◆ **WHAT YOU SHOULD DO**
Could every line below be transcribed exactly, with the pictures dropped?

»»

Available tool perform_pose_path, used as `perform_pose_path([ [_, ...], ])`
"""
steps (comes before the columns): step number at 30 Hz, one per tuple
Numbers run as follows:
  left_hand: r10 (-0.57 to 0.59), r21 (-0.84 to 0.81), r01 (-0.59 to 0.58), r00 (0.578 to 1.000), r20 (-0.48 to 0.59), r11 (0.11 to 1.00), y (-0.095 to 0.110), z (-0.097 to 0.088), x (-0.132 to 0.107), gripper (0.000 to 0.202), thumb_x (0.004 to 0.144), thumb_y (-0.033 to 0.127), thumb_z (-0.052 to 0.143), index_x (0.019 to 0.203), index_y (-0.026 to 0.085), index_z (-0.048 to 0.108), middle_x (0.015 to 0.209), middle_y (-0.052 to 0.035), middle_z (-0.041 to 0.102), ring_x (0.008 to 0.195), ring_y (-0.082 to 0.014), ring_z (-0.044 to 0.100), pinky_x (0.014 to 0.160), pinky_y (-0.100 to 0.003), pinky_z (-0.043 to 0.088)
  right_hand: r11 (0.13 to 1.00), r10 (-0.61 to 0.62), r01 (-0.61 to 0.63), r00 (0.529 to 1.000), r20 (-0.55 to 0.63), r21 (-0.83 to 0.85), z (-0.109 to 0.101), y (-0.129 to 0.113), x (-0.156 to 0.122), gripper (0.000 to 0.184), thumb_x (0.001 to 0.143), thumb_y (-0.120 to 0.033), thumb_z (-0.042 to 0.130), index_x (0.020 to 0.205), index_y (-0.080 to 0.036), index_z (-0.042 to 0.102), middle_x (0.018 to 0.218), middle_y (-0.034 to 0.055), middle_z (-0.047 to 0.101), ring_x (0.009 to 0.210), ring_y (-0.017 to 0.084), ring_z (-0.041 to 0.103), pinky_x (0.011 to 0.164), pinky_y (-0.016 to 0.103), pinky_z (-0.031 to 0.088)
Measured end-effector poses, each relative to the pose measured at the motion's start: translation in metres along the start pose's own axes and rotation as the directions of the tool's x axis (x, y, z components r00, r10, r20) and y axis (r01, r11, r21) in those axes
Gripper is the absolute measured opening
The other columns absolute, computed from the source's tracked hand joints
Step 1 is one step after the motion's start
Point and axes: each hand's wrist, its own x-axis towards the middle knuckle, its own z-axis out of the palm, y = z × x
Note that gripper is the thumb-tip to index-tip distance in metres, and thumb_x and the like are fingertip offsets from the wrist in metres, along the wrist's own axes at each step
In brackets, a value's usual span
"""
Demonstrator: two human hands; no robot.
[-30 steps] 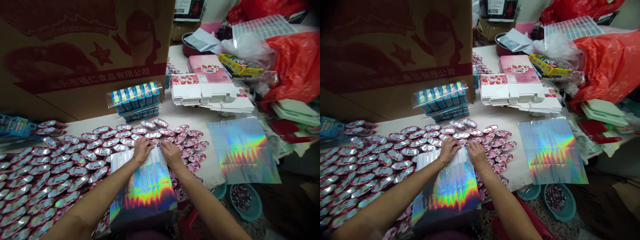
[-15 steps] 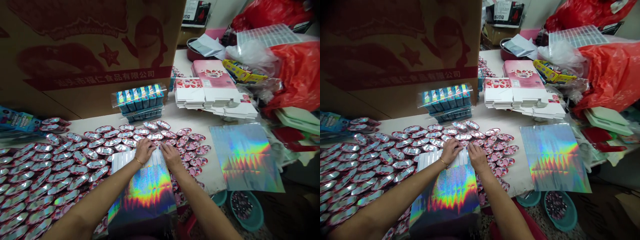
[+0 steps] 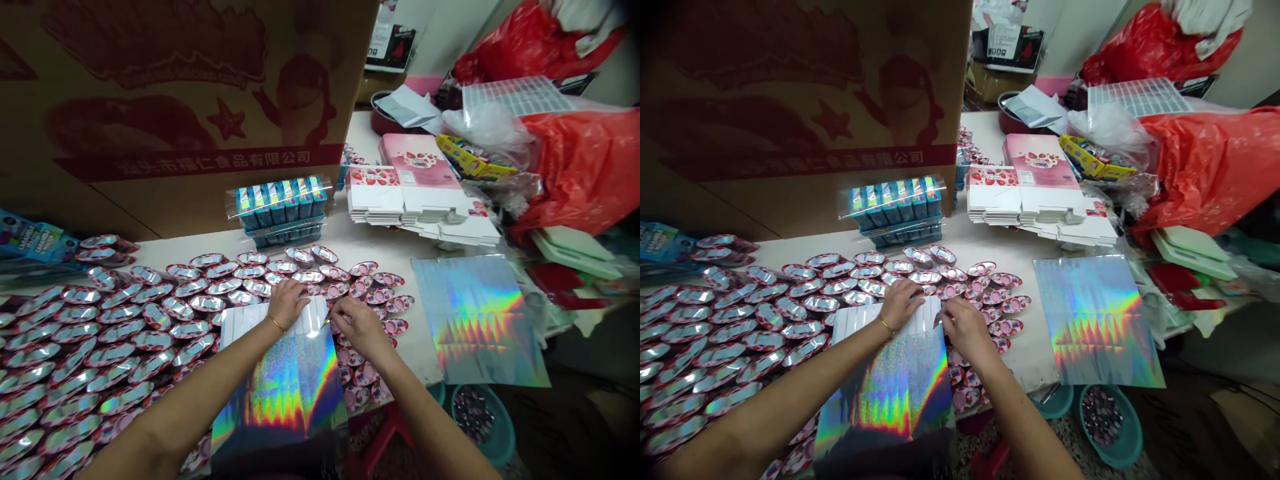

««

◆ **SOLUTION TO THIS PROBLEM**
Available tool perform_pose_path, used as `perform_pose_path([ [_, ...], ])`
"""
steps (comes before the columns): step number at 30 Hz, one per tuple
Numbers run as follows:
  left_hand: r10 (-0.57 to 0.59), r21 (-0.84 to 0.81), r01 (-0.59 to 0.58), r00 (0.578 to 1.000), r20 (-0.48 to 0.59), r11 (0.11 to 1.00), y (-0.095 to 0.110), z (-0.097 to 0.088), x (-0.132 to 0.107), gripper (0.000 to 0.202), thumb_x (0.004 to 0.144), thumb_y (-0.033 to 0.127), thumb_z (-0.052 to 0.143), index_x (0.019 to 0.203), index_y (-0.026 to 0.085), index_z (-0.048 to 0.108), middle_x (0.015 to 0.209), middle_y (-0.052 to 0.035), middle_z (-0.041 to 0.102), ring_x (0.008 to 0.195), ring_y (-0.082 to 0.014), ring_z (-0.044 to 0.100), pinky_x (0.014 to 0.160), pinky_y (-0.100 to 0.003), pinky_z (-0.043 to 0.088)
  right_hand: r11 (0.13 to 1.00), r10 (-0.61 to 0.62), r01 (-0.61 to 0.63), r00 (0.529 to 1.000), r20 (-0.55 to 0.63), r21 (-0.83 to 0.85), z (-0.109 to 0.101), y (-0.129 to 0.113), x (-0.156 to 0.122), gripper (0.000 to 0.184), thumb_x (0.001 to 0.143), thumb_y (-0.120 to 0.033), thumb_z (-0.042 to 0.130), index_x (0.020 to 0.205), index_y (-0.080 to 0.036), index_z (-0.042 to 0.102), middle_x (0.018 to 0.218), middle_y (-0.034 to 0.055), middle_z (-0.047 to 0.101), ring_x (0.009 to 0.210), ring_y (-0.017 to 0.084), ring_z (-0.041 to 0.103), pinky_x (0.011 to 0.164), pinky_y (-0.016 to 0.103), pinky_z (-0.031 to 0.088)
Measured end-effector poses, each relative to the pose measured at the motion's start: translation in metres along the start pose's own axes and rotation as the directions of the tool's x axis (x, y, z components r00, r10, r20) and y axis (r01, r11, r21) in those axes
Gripper is the absolute measured opening
The other columns absolute, computed from the source's tracked hand joints
Step 1 is one step after the motion's start
Point and axes: each hand's wrist, its own x-axis towards the middle knuckle, its own z-axis out of the palm, y = z × x
Note that gripper is the thumb-tip to index-tip distance in metres, and thumb_x and the like are fingertip offsets from the wrist in metres, along the wrist's own axes at each step
In brackets, a value's usual span
"""
Demonstrator: two human hands; no robot.
[-30 steps] 
[-15 steps] 
[+0 steps] 

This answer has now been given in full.